The Reg tells me that “the CRU Global Climate Dataset, is the most cited surface temperature record by the UN IPCC.” Is it? Well, if you can be bothered to go to Chapter 3 (Observations: Surface and Atmospheric Climate Change Supplementary Material) of the IPCC publication “Contribution of Working Group I to the Fourth Assessment Report of the Intergovernmental Panel on Climate Change“, published by Cambridge University Press, and start at p. 241, Section 3.2.1 onwards, you will see that data from the CRU was used predominantly as the basis for changes in temperature of the surface climate. So yes, it’s true.
(As an aside, it also tells you why being a sceptic is such damn hard work. You have to do so much checking. But that is my, heh, cross to bear. Onwards.)
Enter Steve McIntyre and the blog, Climate Audit. Steve and his fellow bloggers at Climate Audit are scientists. Statisticians, but mathematical scientists nonetheless. So they do what scientists do, which is take raw data as presented and try to construct reproducible test cases. This is the essence of science. Not blowing things up, but making sure that the underlying model of Something is robust enough that anybody around the world can come to the same conclusions using the same data. To bring back that tired word, it’s the difference between science and dogma.

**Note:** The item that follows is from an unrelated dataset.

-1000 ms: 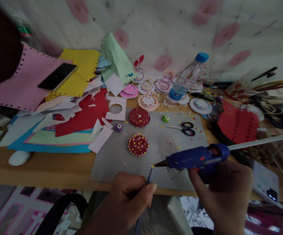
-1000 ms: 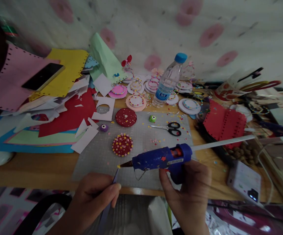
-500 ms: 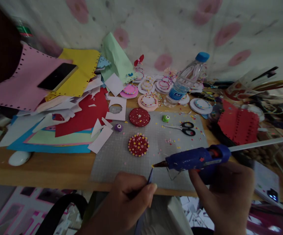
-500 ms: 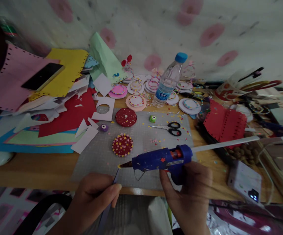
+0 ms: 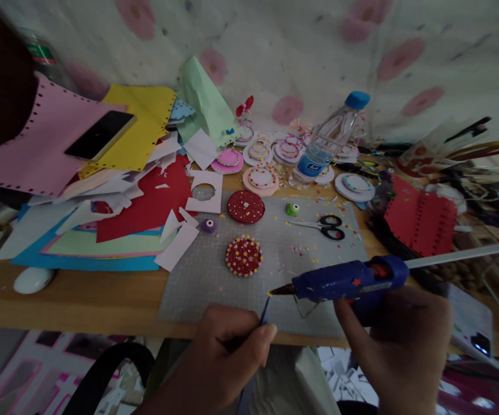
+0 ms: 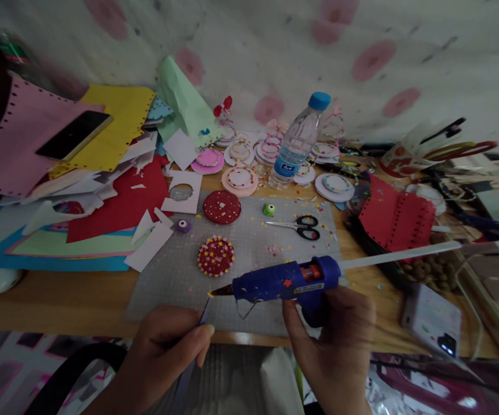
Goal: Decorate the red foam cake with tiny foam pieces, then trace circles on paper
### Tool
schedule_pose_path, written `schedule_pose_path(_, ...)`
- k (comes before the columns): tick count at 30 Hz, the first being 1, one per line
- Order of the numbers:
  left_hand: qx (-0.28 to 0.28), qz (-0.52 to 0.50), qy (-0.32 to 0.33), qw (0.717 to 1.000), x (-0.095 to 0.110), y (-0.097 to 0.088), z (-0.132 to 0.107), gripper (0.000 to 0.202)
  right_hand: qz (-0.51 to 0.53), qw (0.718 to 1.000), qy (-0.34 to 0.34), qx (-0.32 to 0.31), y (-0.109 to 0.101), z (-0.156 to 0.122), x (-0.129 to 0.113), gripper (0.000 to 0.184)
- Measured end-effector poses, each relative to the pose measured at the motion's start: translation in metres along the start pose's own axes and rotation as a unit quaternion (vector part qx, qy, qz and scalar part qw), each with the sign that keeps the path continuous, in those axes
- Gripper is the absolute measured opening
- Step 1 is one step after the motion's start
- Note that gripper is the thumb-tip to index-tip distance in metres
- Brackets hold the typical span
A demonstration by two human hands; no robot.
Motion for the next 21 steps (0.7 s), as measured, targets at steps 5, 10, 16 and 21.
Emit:
schedule_pose_path(5,-0.003,0.007,0.0,1.0,-0.0003,-0.0001,0.0006,0.047,0.013,0.999,0.005,0.032,-0.0004,-0.0053,0.0018,0.042)
schedule_pose_path(10,0.006,0.013,-0.002,1.0,-0.0011,-0.0016,0.001,0.047,0.007,0.999,0.0,0.038,-0.0005,-0.0051,0.0001,0.043)
schedule_pose_path(16,0.004,0.009,0.001,1.0,-0.0003,-0.0003,0.0006,0.048,0.008,0.999,-0.004,0.032,-0.0009,-0.0037,-0.0024,0.041)
schedule_pose_path(21,0.011,0.024,-0.005,1.0,-0.0019,-0.0018,-0.0004,0.048,-0.001,0.999,0.003,0.035,-0.0027,-0.0044,0.0007,0.04)
Point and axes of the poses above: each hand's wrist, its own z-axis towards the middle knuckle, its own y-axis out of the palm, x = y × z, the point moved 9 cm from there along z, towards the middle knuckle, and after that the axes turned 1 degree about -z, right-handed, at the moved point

So what happens when McIntyre et al. request the raw climate data from that most august institution, the CRU? I’ll go back to the Reg here, which has a useful summary, although you can always go to Climate Audit for the full blow-by-blow account, if you’re so inclined. Well, the CRU has multiple responses, essentially boiling down to:
1) It lost all its data from the 1980s onwards, and/or
2) It destroyed all its data from the 1980s onwards, and/or
3) nobody (including other scientists) has a right to see any of its data.
On (3), to whit:
Professor Phil Jones, the activist-scientist who maintains the data set, has cited various reasons for refusing to release the raw data. Most famously, Jones told an Australian climate scientist in 2004 [admittedly not referenced in The Reg, but there's a trail at Climate Audit if you go looking, and my emphasis on the following]:
Even if WMO agrees, I will still not pass on the data. We have 25 or so years invested in the work. Why should I make the data available to you, when your aim is to try and find something wrong with it.
Um, because it’s the basic of scientific enquiry, which is the cornerstone of human civilisation?
Here’s the thing. If you want the entire world to believe that the sky is falling down around our ears, wouldn’t it be in your best interests to release all the data associated with it so you can convince other people that the atmosphere is indeed descending? Especially if you purport to be a scientist while doing this? What gain can possibly be made in behaving like a spoilt prima donna, withholding the very information that you base your sky-breaking conclusions on?
To sceptics like me, behaviour of that ilk is more likely to drive me away from the IPCC’s conclusions, because it smacks of hidden agendas and, yes, dogma. So I can now say that, whereas before I was a firm believer in climate change, now I have turned into a sceptic. And it’s all thanks to the IPCC.
ADDITIONAL: I’ve written about my doubts on climate change before. See this post on a Japanese report, and the last item in this one on weather station placement, which mentions that other august body mentioned in the IPCC report, the GISS. I don’t think we’re done with this topic by a long shot.